Washington lawmakers move forward with guardrails on AI detection, chatbots

Washington lawmakers move forward with guardrails on AI detection, chatbots

Washington lawmakers move forward with guardrails on AI detection, chatbots

https://www.knkx.org/government/2026-02-28/washington-lawmakers-move-forward-with-guardrails-on-ai-detection-chatbots

Publish Date: 2026-02-28 10:00:00

Source Domain: www.knkx.org

Washington state Sen. Lisa Wellman is a self-described science fiction fanatic.

Wellman regularly gives teenagers Isaac Asimov’s 1950 short story collection I, Robot. She recalls the book’s famous “Three Laws of Robotics,” which include the provision that “a robot may not injure a human being or, through inaction, allow a human being to come to harm.”

It’s a good lesson, Wellman said, one that some in the tech industry would do well to remember.

Wellman, a Democrat from Bellevue, is the sponsor of Senate Bill 5984, which aims to protect young people from the negative mental health effects of artificial intelligence chatbots. It’s one in a slew of AI-related bills introduced by state lawmakers this year.

“I have not seen what I would call responsible oversight in products that are being put out on the market,” said Wellman, who spent decades in the tech industry working for Apple before becoming a lawmaker. “I’m not even sure that the developers that put the products out in the market have a clear understanding of what they’re capable of.”

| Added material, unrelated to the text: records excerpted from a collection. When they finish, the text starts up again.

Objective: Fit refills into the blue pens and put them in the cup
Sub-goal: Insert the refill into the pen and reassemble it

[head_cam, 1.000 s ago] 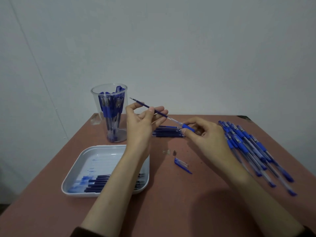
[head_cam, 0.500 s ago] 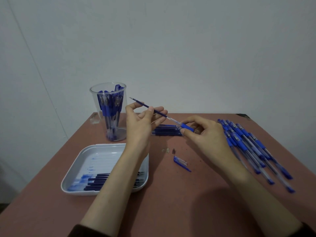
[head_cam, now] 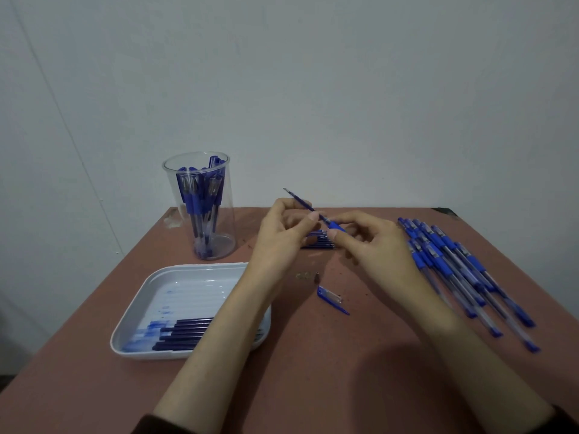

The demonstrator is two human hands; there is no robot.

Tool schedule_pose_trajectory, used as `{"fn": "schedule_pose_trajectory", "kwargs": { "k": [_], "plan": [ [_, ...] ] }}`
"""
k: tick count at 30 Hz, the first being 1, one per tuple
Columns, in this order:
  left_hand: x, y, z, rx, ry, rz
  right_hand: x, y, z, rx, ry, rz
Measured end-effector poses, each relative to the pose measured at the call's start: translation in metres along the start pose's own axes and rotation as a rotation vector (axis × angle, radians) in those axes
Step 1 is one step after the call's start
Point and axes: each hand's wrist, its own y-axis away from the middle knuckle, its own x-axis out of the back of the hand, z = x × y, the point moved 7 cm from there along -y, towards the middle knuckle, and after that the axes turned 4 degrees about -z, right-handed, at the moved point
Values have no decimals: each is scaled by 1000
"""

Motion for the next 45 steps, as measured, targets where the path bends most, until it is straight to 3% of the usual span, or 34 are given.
{"fn": "schedule_pose_trajectory", "kwargs": {
  "k": [4, 8, 10, 13, 21, 23, 25, 29, 32, 45],
  "plan": [
    [1, -2, -1, 10, -195, -64, -1, 1, 5, -112, -281, -31],
    [-1, -1, -2, -50, -829, -204, 1, 1, 7, -148, -395, -26],
    [-6, 3, -8, -35, -994, -321, 2, 0, 7, -147, -404, -23],
    [-9, 7, -15, -1, -1093, -435, 2, 0, 7, -139, -400, -23],
    [-10, 5, -24, -2, -1100, -478, 1, 0, 7, -143, -384, -20],
    [-9, 3, -22, -25, -1078, -426, 1, 1, 7, -142, -372, -22],
    [-2, -2, -10, -68, -943, -256, 2, 1, 7, -134, -332, -17],
    [23, -2, 3, 27, -126, 24, 4, 0, 5, -44, -108, -3],
    [25, 1, 2, 93, 166, 56, 1, 1, 3, -12, -21, -8],
    [15, 1, -3, 127, 178, -25, 0, 3, -3, 24, 77, -20]
  ]
}}
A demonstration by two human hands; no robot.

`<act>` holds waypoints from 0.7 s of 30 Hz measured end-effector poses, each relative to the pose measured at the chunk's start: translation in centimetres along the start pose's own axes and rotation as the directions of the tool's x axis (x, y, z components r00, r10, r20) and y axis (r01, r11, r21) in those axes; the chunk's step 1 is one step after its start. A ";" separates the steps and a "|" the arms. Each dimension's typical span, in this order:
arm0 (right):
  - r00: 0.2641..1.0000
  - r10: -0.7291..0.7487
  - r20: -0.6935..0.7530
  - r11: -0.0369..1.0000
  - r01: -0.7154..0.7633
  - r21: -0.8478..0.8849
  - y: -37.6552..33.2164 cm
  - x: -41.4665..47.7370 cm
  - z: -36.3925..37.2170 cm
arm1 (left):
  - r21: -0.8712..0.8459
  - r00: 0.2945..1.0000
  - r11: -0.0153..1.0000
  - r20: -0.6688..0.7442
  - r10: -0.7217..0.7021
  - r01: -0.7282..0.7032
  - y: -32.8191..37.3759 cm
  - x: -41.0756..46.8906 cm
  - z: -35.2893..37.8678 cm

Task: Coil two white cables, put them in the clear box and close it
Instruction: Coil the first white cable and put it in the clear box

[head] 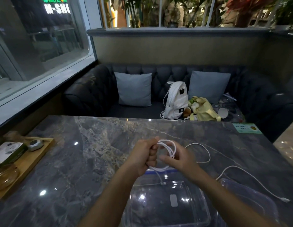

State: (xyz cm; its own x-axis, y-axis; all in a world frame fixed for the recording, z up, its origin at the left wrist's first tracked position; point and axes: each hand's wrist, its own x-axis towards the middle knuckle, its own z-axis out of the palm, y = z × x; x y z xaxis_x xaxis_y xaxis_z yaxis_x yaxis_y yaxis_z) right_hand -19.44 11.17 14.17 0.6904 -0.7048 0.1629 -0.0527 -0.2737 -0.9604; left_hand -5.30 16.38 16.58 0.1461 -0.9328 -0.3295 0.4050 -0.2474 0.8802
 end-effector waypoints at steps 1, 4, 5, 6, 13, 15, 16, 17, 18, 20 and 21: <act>0.999 0.015 0.038 1.000 -0.016 0.021 0.0 -0.1 -0.1 | 0.005 1.000 1.000 -0.006 -0.001 0.001 0.2 0.1 -0.1; 0.994 0.082 0.079 0.994 -0.087 0.063 0.6 -0.6 -1.3 | -0.037 1.000 0.999 -0.024 -0.015 0.015 0.9 0.4 -1.1; 0.993 0.106 0.053 0.991 -0.110 0.077 0.7 -0.8 -1.9 | -0.054 0.999 0.998 -0.027 -0.026 0.024 1.1 0.5 -1.5; 0.992 0.122 0.017 0.988 -0.123 0.090 1.0 -1.0 -2.4 | -0.055 0.999 0.998 -0.029 -0.038 0.037 1.2 0.5 -1.8; 0.976 0.153 -0.156 0.988 -0.148 0.045 1.1 -0.2 -4.1 | -0.015 0.996 0.996 -0.034 -0.083 0.082 0.6 0.7 -1.8; 0.978 0.136 -0.155 0.990 -0.140 -0.015 1.2 -0.1 -4.2 | 0.017 0.996 0.997 -0.046 -0.073 0.074 0.7 0.8 -1.5; 0.980 0.136 -0.145 0.989 -0.144 -0.042 1.3 0.0 -4.3 | 0.040 0.996 0.997 -0.055 -0.066 0.068 0.7 0.7 -1.4; 0.981 0.140 -0.131 0.985 -0.151 -0.079 1.2 0.0 -4.4 | 0.066 0.996 0.996 -0.066 -0.056 0.060 0.6 0.7 -1.4; 0.984 0.140 -0.109 0.979 -0.154 -0.136 1.1 0.0 -4.6 | 0.095 0.996 0.994 -0.077 -0.044 0.052 0.5 0.7 -1.3; 0.982 0.187 -0.015 0.938 -0.183 -0.295 0.8 0.2 -5.1 | 0.175 0.995 0.984 -0.101 -0.011 0.029 0.2 0.6 -1.2; 0.969 0.241 0.058 0.906 -0.203 -0.372 0.4 0.3 -5.4 | 0.219 0.994 0.976 -0.113 0.007 0.018 -0.2 0.6 -1.1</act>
State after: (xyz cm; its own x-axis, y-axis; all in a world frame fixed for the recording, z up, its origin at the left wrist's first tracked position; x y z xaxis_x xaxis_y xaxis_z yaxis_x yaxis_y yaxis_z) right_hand -23.10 7.33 15.04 0.6981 -0.7107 -0.0866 -0.4562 -0.3483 -0.8189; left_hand -4.32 16.18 15.90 0.2503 -0.8989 -0.3596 0.2001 -0.3154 0.9276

Washington state doesn’t have any major AI regulation on the books. But lawmakers are increasingly concerned about the technology’s potential harms, and are looking to catch up.

“I think we’re all very conscious of the issue,” Wellman said.

While many of this year’s proposed AI regulations appear dead for the session, several major bills are advancing, and lawmakers say they feel a sense of urgency. In addition to Wellman’s chatbot bill, lawmakers are looking at legislation related to data centers, AI surveillance in schools, AI-generated content detection and laws to give people the right to their own AI-generated likeness.

“This year, in my mind, is kind of the beginning of trying to address this great leap of artificial intelligence,” said Rep. Clyde Shavers, a Democrat from Oak Harbor who sponsored the bill about AI content detection.